No stars in a city means no room for wishes. I started praying. Not to a Judeo-Christian God, but to an essence, a feeling of something bigger than me. Prayer was also being in communion with small things, things that grounded me. I didn’t get on my knees. I just closed my eyes and started with
I talked with whatever being was listening. A different kind of void. Something that coiled like a snake around me, all muscle. I didn’t start treating people well until I was about six months sober. I went back and apologized to those folks that I did dirty, there was one in particular that I was particularly dismissive of. We’re good friends now. I had to change to see us in that direction.
I had debts to pay and I paid them. I had to contend with just how cruel I had been to myself. I stopped crying because I had been hurt and I saw that crying didn’t help. Back then, I told myself to wisen up, get tough. grit your fucking teeth. How cruel, to not let yourself feel. To beat yourself into hardness. beat yourself unbreakable.

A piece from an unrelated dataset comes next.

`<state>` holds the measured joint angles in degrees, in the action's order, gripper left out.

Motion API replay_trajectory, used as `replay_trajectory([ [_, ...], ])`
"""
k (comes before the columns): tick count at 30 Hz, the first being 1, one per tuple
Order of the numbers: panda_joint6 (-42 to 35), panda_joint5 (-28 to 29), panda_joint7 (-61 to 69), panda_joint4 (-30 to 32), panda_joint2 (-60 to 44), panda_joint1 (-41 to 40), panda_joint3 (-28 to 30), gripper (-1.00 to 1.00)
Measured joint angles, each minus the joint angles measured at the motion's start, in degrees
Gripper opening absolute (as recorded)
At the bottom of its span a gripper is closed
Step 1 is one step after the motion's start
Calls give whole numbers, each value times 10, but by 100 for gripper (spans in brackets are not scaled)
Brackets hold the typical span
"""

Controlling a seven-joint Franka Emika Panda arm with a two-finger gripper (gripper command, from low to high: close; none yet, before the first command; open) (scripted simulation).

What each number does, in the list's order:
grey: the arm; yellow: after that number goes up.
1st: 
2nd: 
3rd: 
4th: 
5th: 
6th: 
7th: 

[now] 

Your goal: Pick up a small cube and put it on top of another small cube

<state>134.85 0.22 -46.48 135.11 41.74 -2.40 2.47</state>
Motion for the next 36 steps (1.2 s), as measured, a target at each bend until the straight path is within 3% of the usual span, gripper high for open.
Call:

I guess I’m breakable now. I once cried over a woman I went on one date with. Things hurt me. But I also love things fiercely, people love me. What a change of course that was. To actually hear I love you and believe it. I said there is a certain bliss to day drinking, and there definitely is. I find myself missing it some days. But there’s also bliss in the life I’ve built now. Writing for a living, drinking sparkling water and peach juice. Being fat and happy. I’ve got more of a life than I’ve ever had and for that, I’m so grateful.
I want to be better every day, so I am. I don’t cheat myself when it comes to emotion. I’m a big baby for the most part. But there is joy in that too.
No stars. A slate black sky, a hazy gray. But there is so much in that expanse. A little taste of everything really, like a good meal. Like coming home after missing it for days and days.